For startups, raising capital can be necessary to get the business off the ground for launch. In the case of an early-stage business, a generous capital injection enables it to expand more quickly and become profitable. Whatever the stage of your business, knowing the alternatives for raising capital, beyond traditional options like business loans and tapping into your own savings, can be useful. It could enable you to make a smarter decision about the kinds of investors you turn to or the channels you utilise and ultimately determine your business’s success or failure. Here we explore some of the best alternative ways of raising capital for your business.


1. Crowdfunding


Crowdfunding is one of the most exciting-capital raising options today. Due to their leveraging of the unlimited reach of the internet, crowdfunding platforms can pool capital from large groups of investors to fund businesses. Investors could number in the hundreds or more. There are a few different types of crowdfunding, but with equity crowdfunding, the business or project creator outlines their idea and funding goal. Investors pledge capital and in exchange receive shares in the business.


The platform is typically responsible for coordinating, managing, and vetting the process and prospective investors and businesses. As a result, this can help eliminate the significant challenges associated with other fundraising avenues. In many cases, the right crowdfunding platform can see startups and other businesses raising capital more quickly than through traditional channels while promoting their business to advocates who then spread the word. At the same time, the shareholder/investor has the opportunity to invest small amounts, allowing them to diversify and better manage portfolio risk.


2. Peer-to-peer lending


Peer-to-peer lending is another alternative to traditional forms of financing for businesses. Lenders and businesses come together on a dedicated platform and the business borrows from the lender or multiple lenders. Unlike equity crowdfunding, peer-to-peer lending doesn’t involve the business giving away any equity. Instead, the lender earns interest on their money. Without the traditional bank that might charge a premium, peer-to-peer lending might offer businesses more competitive rates and save them from lengthy application-approval processes.


3. Trajectory growth funding


Trajectory growth funding is a relatively new type of alternative funding that allows businesses access to capital without giving away equity. Generally speaking, it’s an unsecured loan that’s based entirely on the business having an established history of good fundamentals. If your business has a good sales history with a strong cash flow record, you might be able to access this type of financing.


4. Venture capital


Although in the mainstream, venture capital is an alternative option to traditional banks. Venture capital firms tend to invest in early-stage businesses and startups that they perceive to have long-term potential, in exchange for equity in the business. Ordinarily, the capital is sourced from wealthy investors, investment banks, and other financial institutions. With venture capital, you may also receive technical or management guidance in addition to funds.


5. Angel investing


Angel investors are typically wealthy individuals who finance startups on an independent basis or with other angel investors. Typically, the angel investor receives equity in the business and may have expertise in your industry and be able to provide advice and guidance. Angel investing is, for the most part, associated with very early-stage businesses that are riskier investment options. Startups that are perceived to be high risk and find it challenging to obtain other forms of financing might find an angel investor willing to invest in their idea.
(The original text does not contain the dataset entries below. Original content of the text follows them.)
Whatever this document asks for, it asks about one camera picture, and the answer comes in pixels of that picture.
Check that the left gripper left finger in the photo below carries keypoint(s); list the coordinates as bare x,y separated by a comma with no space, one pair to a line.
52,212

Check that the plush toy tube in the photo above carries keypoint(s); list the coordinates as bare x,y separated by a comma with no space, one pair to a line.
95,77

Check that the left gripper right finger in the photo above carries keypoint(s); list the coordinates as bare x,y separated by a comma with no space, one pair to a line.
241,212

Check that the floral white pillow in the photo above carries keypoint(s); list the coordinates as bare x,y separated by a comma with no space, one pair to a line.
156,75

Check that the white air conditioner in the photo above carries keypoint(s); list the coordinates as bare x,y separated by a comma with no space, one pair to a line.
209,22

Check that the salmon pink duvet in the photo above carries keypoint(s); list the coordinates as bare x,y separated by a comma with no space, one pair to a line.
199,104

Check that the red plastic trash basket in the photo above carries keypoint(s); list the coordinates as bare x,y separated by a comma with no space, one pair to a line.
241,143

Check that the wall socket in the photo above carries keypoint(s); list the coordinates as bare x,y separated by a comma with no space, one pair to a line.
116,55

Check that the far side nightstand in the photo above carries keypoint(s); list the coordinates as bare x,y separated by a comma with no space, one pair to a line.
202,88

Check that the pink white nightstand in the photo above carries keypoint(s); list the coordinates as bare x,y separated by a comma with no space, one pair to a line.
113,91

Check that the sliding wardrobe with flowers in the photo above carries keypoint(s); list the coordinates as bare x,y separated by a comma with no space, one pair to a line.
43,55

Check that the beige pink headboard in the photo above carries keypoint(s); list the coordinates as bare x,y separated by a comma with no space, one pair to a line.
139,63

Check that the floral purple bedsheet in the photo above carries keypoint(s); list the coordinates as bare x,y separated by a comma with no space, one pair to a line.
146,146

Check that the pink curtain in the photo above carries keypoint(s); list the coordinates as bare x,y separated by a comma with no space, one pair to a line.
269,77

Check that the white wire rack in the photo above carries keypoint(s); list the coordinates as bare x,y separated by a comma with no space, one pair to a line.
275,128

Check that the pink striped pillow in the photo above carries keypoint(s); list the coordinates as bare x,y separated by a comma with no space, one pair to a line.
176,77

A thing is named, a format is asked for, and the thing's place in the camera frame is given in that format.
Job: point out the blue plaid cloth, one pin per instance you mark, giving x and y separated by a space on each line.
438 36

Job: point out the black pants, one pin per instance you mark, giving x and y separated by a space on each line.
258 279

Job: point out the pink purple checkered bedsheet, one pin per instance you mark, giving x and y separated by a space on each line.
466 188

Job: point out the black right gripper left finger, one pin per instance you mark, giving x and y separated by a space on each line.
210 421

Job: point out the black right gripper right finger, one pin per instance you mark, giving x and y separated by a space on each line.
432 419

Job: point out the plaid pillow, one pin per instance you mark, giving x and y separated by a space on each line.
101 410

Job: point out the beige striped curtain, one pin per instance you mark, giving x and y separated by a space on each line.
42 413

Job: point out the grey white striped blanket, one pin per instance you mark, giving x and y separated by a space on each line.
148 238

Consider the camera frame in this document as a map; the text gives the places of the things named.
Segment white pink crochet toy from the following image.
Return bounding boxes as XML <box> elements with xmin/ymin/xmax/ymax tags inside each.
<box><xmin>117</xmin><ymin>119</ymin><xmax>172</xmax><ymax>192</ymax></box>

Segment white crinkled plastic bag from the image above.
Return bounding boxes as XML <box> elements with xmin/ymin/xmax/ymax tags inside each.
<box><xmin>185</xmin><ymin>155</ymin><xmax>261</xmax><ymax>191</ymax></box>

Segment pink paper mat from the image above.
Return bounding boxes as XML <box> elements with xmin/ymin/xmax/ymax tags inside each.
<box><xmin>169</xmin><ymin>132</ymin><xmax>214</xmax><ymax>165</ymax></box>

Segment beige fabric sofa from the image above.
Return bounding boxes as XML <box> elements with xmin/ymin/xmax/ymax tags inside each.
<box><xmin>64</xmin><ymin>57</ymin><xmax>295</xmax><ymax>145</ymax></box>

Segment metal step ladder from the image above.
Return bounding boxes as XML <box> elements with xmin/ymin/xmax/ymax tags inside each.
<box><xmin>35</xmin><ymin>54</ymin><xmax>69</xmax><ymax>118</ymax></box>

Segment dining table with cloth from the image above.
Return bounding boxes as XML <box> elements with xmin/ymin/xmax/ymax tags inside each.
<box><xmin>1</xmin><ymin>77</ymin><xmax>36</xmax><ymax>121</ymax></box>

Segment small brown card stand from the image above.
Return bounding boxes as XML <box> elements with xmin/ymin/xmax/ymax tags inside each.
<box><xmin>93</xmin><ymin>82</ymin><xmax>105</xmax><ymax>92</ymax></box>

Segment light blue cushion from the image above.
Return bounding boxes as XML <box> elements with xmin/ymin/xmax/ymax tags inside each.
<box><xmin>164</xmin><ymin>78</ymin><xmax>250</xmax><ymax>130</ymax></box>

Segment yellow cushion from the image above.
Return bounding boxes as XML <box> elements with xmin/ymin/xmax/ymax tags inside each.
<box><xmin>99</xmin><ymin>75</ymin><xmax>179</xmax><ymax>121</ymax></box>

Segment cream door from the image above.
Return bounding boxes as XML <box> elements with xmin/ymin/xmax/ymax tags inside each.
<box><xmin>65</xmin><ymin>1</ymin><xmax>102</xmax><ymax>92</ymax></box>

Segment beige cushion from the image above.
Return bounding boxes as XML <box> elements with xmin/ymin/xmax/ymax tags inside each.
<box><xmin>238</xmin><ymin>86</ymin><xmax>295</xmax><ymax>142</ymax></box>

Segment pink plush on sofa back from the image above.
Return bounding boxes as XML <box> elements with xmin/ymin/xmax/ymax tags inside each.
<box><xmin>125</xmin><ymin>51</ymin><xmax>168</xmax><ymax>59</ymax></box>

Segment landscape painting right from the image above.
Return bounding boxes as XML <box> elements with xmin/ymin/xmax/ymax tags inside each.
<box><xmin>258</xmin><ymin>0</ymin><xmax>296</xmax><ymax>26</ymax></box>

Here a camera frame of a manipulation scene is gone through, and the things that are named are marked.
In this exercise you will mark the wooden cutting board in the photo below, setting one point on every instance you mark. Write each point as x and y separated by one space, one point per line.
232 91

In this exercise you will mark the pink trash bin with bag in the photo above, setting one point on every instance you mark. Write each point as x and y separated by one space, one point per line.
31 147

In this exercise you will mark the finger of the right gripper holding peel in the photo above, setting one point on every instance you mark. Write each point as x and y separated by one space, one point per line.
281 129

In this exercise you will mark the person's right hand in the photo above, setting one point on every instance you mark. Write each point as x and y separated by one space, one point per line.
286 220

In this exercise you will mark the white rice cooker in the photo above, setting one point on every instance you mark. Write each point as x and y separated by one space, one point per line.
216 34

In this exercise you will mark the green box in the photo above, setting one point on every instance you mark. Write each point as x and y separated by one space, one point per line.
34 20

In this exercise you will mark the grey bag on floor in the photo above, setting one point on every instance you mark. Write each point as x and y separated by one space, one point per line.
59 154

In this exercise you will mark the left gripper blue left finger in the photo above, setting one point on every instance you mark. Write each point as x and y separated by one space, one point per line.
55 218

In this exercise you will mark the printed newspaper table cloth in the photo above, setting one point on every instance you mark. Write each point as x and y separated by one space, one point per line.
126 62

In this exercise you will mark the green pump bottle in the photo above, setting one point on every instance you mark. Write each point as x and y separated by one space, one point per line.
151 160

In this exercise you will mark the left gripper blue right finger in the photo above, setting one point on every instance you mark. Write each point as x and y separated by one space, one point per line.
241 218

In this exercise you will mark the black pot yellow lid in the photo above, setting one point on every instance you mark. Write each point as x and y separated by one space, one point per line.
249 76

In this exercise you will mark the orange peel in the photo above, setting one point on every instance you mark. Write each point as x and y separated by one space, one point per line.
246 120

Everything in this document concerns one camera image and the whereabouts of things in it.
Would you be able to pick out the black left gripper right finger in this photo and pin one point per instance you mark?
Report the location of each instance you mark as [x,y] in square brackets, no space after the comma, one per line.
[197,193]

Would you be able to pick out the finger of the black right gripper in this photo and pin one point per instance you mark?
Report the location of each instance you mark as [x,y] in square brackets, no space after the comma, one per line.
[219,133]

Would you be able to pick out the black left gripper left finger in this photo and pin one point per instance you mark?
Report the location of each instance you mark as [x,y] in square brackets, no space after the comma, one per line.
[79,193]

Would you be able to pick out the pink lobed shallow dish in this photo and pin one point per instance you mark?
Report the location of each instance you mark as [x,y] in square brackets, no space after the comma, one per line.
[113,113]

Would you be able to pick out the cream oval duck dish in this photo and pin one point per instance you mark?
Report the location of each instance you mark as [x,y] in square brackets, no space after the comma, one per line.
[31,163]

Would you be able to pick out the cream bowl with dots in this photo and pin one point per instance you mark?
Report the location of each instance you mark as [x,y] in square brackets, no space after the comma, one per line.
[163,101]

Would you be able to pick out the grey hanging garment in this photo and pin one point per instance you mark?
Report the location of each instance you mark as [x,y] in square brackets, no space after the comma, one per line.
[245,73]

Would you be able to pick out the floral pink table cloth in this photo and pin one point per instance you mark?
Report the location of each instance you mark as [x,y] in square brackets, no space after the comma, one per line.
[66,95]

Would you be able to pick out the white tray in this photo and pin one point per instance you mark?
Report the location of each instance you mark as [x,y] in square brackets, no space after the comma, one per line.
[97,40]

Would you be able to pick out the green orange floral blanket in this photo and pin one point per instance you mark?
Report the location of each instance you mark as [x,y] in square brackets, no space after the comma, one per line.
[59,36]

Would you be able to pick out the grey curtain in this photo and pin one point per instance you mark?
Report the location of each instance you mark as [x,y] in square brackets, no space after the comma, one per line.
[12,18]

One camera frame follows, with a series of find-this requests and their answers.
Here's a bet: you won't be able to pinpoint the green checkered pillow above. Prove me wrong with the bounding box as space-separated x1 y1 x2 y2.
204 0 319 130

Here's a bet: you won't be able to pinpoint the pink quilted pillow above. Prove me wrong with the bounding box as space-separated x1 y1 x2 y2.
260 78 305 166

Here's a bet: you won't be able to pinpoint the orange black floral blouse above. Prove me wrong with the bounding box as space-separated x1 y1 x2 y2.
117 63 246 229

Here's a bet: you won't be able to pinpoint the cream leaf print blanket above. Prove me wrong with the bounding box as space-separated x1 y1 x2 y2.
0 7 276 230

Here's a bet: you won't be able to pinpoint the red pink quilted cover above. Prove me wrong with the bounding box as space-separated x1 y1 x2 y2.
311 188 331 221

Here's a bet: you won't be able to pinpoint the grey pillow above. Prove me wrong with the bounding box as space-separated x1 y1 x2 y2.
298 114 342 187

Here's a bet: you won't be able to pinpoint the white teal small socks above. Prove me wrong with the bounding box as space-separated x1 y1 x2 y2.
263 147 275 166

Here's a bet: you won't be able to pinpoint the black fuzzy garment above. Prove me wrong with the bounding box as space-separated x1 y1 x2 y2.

6. Government funding and grants


Capital raising doesn’t necessarily have to be sourced from private individuals and organisations. Consider government funding and grants or tax incentives that allow your business to access extra capital. You might be able to apply for grants targeted at minorities and women or specialist industries like tech and green sectors. If you have an innovative idea that could potentially deliver positive social and community outcomes, research the various grants available in your area to see if you might qualify for a government incentive.


7. Nonprofits and philanthropists


Research the nonprofits and philanthropists involved in your industry and build relationships with them. Some of these groups may allocate funds to support impact investing initiatives. If your idea could potentially drive their cause forward, connect with the nonprofit and ask for an opportunity to present your idea to their board. Even if they don’t have financing available for you, they might have prospective investors in their network they could connect you with.



At some stage, most if not all businesses will require an injection of capital. Whether it’s to grow your team and bring on the right talent, to invest in product or service development, or to purchase important assets, this working capital allows you to expand. While in previous times businesses might have been limited mostly to banks and time-consuming loan processes, today, they have different alternatives for sourcing capital financing. Crowdfunding and peer-to-peer lending offer an almost direct relationship with prospective investors or lenders. Other options like trajectory growth funding and angel investing can also be more accessible for early-stage businesses. Other options like government incentives and nonprofit organisations could also allow you to access the capital you need.